Face à la tragédie, la méthode des dirigeants ne varie pas d’un iota. À chaque massacre, son lot de cérémonies d’installation et de discours de circonstance. Mais sur le terrain, cette stratégie d’artifice ne trompe plus personne. Remplacer un responsable par un autre sans fournir de moyens logistiques adaptés, sans stratégie offensive globale ni soutien d’élite aux unités de première ligne s’apparente à une mesurette purement cosmetique.
Pendant que les autorités de fait s’évertuent à communiquer sur des remaniements administratifs inutiles, les groupes criminels continuent d’étendre leur emprise, d’isoler les communes et de faire couler le sang de la population civile sans rencontrer de réelle résistance institutionnelle. Ces rotations d’effectifs, répétées à l’infini au gré des drames, témoignent d’une gestion de crise réactive et superficielle là où la situation exigerait un plan de sécurité vigoureux et structuré.
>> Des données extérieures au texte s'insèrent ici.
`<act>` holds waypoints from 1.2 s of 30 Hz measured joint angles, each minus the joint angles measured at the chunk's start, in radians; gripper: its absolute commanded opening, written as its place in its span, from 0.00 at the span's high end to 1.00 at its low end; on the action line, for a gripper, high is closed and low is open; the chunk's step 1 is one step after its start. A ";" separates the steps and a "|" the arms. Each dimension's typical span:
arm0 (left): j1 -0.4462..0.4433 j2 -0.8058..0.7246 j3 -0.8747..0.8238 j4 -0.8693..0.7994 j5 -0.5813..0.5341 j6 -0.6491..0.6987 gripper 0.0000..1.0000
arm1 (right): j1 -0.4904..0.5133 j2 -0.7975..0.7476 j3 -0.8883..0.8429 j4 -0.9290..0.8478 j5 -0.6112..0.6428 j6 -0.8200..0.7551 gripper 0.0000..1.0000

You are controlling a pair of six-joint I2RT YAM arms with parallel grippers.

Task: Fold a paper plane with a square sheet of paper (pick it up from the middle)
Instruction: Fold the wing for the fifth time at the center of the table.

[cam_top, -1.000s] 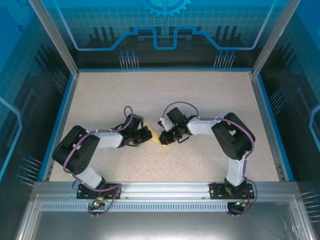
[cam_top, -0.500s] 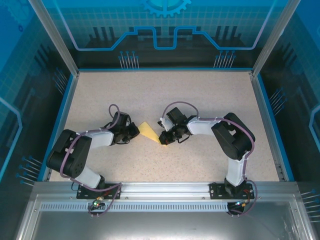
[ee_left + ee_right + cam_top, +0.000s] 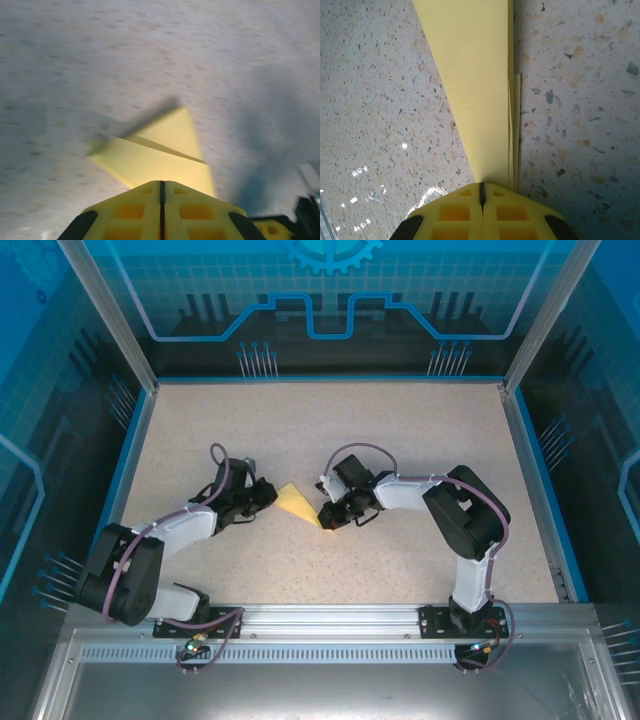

La population de Kenscoff, aujourd’hui endeuillée et abandonnée à son sort, n’attend pas des changements de figures sur du papier ou des promotions de circonstance. Elle exige des résultats, le démantèlement effectif des foyers de gang et une présence policière équipée capable de protéger la vie des citoyens. Tant que les autorités de fait privilégieront la politique du spectacle au détriment d’une réponse sécuritaire concrète, ces installations de façade continueront de sonner comme un aveu d’impuissance — voire d’indifférence — face au martyre de la population.